* [Required work]
Each line of the data below containing "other" needs to be listed.

* [Source information]
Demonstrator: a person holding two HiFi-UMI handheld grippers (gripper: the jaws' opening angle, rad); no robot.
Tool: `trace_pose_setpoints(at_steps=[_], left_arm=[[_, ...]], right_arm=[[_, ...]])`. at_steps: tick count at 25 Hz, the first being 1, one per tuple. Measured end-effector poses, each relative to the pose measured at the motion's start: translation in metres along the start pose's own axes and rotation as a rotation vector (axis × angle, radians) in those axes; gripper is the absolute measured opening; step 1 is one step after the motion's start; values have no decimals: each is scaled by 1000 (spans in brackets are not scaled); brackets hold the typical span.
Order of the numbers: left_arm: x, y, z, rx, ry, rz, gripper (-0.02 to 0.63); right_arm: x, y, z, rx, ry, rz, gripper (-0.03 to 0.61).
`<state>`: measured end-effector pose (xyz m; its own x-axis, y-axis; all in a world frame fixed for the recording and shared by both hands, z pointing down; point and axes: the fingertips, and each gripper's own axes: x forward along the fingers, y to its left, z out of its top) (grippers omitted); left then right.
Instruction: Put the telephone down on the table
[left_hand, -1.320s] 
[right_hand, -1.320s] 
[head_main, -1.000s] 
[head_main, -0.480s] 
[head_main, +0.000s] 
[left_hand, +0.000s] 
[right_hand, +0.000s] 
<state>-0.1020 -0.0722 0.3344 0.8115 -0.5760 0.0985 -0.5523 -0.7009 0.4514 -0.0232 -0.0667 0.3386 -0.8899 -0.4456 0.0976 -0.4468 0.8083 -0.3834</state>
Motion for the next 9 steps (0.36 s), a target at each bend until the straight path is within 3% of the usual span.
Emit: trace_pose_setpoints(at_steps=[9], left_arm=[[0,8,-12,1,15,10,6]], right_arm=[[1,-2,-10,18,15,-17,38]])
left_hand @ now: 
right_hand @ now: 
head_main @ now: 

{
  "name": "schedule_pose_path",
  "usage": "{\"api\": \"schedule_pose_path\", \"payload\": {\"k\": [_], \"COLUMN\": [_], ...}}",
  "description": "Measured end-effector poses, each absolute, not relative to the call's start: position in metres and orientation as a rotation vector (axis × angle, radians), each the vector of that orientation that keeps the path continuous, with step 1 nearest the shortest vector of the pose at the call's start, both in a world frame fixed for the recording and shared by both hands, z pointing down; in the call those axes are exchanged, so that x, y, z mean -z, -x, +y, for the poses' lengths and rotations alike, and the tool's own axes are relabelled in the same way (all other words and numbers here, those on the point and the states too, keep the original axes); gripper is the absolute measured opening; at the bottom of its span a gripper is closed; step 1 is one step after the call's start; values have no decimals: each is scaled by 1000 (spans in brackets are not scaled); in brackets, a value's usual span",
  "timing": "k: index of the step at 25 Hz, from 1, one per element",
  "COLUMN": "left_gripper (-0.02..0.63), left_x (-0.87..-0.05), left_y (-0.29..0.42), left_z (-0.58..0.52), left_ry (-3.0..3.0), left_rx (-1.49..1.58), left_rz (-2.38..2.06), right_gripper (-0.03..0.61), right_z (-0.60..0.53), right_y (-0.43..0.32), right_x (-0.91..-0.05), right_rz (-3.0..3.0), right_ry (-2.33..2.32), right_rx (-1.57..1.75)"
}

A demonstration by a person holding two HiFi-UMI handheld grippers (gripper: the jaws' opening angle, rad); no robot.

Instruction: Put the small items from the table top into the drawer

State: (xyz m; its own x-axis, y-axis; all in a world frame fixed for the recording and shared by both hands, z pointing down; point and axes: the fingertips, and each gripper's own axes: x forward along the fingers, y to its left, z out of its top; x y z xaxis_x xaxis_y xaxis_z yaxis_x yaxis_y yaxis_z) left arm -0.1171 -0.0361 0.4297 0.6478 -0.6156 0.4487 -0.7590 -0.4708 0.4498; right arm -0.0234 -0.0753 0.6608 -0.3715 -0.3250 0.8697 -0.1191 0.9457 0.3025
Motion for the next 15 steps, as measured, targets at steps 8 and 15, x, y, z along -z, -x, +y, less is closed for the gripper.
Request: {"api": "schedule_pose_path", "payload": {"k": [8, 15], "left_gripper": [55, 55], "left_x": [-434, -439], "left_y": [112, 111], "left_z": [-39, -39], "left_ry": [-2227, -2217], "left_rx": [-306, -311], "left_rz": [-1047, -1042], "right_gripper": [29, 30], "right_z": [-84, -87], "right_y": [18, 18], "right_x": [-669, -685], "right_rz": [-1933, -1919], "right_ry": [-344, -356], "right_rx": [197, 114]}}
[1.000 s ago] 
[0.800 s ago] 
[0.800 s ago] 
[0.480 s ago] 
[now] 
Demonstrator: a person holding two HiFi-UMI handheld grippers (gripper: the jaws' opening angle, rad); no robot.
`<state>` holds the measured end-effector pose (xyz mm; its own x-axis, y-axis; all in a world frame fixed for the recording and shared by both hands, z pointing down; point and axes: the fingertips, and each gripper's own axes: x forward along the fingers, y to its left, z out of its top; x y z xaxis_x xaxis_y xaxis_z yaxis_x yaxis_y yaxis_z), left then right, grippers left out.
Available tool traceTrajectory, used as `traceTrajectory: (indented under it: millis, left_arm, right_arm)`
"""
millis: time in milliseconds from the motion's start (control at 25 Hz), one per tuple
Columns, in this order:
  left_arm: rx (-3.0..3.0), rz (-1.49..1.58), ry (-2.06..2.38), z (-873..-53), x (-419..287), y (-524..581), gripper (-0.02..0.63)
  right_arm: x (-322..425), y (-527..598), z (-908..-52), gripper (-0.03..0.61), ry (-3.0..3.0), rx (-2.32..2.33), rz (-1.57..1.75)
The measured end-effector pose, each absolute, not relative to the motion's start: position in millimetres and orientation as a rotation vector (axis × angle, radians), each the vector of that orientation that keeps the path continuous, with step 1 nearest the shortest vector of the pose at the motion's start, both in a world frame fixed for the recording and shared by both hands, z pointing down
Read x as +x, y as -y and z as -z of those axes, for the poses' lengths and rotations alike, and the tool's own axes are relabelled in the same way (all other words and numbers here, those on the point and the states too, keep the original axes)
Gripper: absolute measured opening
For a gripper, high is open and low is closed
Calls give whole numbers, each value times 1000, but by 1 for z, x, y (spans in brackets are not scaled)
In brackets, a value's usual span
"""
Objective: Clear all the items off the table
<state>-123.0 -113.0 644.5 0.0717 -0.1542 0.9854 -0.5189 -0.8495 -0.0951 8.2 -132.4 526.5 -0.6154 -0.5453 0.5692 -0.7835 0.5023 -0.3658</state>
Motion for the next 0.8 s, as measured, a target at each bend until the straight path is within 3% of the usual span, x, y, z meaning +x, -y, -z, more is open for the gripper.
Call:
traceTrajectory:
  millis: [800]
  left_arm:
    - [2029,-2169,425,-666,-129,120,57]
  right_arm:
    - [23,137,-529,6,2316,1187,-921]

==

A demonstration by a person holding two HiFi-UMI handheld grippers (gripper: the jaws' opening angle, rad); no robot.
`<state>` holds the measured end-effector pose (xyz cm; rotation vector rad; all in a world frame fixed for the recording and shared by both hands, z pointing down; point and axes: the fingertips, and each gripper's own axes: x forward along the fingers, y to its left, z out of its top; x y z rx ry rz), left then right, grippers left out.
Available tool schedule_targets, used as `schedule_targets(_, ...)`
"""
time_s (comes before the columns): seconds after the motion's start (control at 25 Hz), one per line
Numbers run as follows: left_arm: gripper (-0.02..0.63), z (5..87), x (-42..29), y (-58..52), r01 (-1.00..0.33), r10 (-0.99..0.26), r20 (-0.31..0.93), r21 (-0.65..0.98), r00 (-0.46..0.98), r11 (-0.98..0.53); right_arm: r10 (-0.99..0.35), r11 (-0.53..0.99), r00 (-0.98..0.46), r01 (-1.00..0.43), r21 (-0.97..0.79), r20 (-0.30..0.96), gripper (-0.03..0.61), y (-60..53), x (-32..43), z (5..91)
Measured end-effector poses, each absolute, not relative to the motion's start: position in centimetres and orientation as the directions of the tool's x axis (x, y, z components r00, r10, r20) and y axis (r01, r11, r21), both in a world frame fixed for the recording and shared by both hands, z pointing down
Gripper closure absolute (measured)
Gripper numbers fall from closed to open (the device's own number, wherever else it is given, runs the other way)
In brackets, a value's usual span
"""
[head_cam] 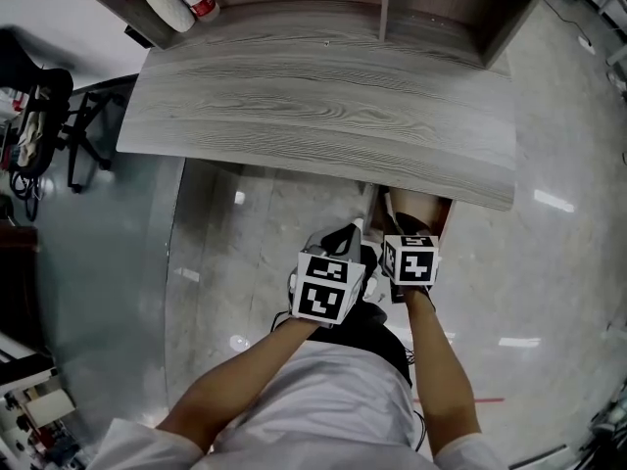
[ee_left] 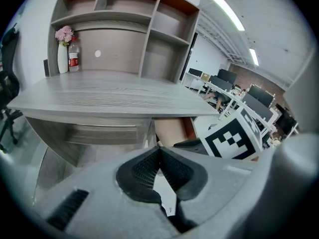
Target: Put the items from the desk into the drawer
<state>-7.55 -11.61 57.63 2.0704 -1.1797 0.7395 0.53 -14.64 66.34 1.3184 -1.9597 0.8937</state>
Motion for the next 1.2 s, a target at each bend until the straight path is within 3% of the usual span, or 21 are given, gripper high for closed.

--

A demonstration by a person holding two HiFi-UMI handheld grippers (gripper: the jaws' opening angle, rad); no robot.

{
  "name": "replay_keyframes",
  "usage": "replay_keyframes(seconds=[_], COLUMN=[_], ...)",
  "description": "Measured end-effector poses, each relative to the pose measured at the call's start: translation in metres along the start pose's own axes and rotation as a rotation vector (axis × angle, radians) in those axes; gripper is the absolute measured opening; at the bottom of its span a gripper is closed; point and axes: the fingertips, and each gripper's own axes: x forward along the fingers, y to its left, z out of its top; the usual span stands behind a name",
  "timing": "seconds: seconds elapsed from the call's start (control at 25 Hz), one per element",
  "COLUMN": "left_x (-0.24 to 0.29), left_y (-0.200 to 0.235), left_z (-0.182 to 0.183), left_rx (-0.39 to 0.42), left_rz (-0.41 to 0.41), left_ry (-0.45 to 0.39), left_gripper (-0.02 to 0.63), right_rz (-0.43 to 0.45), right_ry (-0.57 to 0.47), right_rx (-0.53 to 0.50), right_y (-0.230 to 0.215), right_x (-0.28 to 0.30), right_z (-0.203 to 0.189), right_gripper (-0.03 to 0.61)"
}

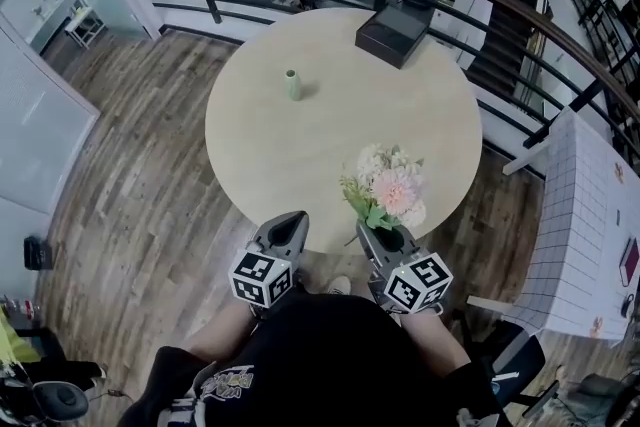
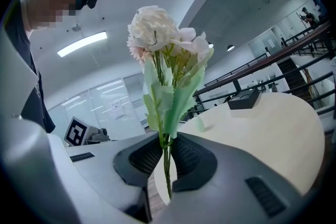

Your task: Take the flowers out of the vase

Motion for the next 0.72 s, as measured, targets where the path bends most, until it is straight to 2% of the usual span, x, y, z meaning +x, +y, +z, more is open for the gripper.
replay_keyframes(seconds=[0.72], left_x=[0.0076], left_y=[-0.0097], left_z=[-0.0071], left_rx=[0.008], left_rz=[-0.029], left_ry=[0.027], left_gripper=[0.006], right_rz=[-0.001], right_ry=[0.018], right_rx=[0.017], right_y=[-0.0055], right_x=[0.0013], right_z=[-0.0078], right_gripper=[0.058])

* [Result of the exercise]
  "description": "Measured end-effector poses, each absolute, not relative to the call's start: position in metres and orientation as a rotation vector (axis × angle, radians), each the vector of that orientation that keeps the path continuous, with step 1 nearest the shortest vector of the pose at the call's start, both in a world frame fixed for the recording and shared by both hands, z pointing down; in the call those axes are exchanged, so that x, y, z mean -z, -x, +y, for the poses' lengths and rotations alike, and the tool's own axes are relabelled in the same way (all other words and numbers here, those on the point and the states too, keep the original axes); gripper is the absolute measured opening; at the bottom of its span a gripper is closed; step 1 is one step after the call's start; values have no decimals: each is scaled by 1000 (spans in brackets are not scaled); in brackets, a value's usual span",
Read x as +x, y as -y and z as -z of those axes, for the poses' lengths and rotations alike, and the tool's own axes are relabelled in the same way (all other words and numbers here, those on the point and the states too, keep the original axes)
Gripper numbers fall from closed to open (the device's own number, wherever else it is given, runs the other way)

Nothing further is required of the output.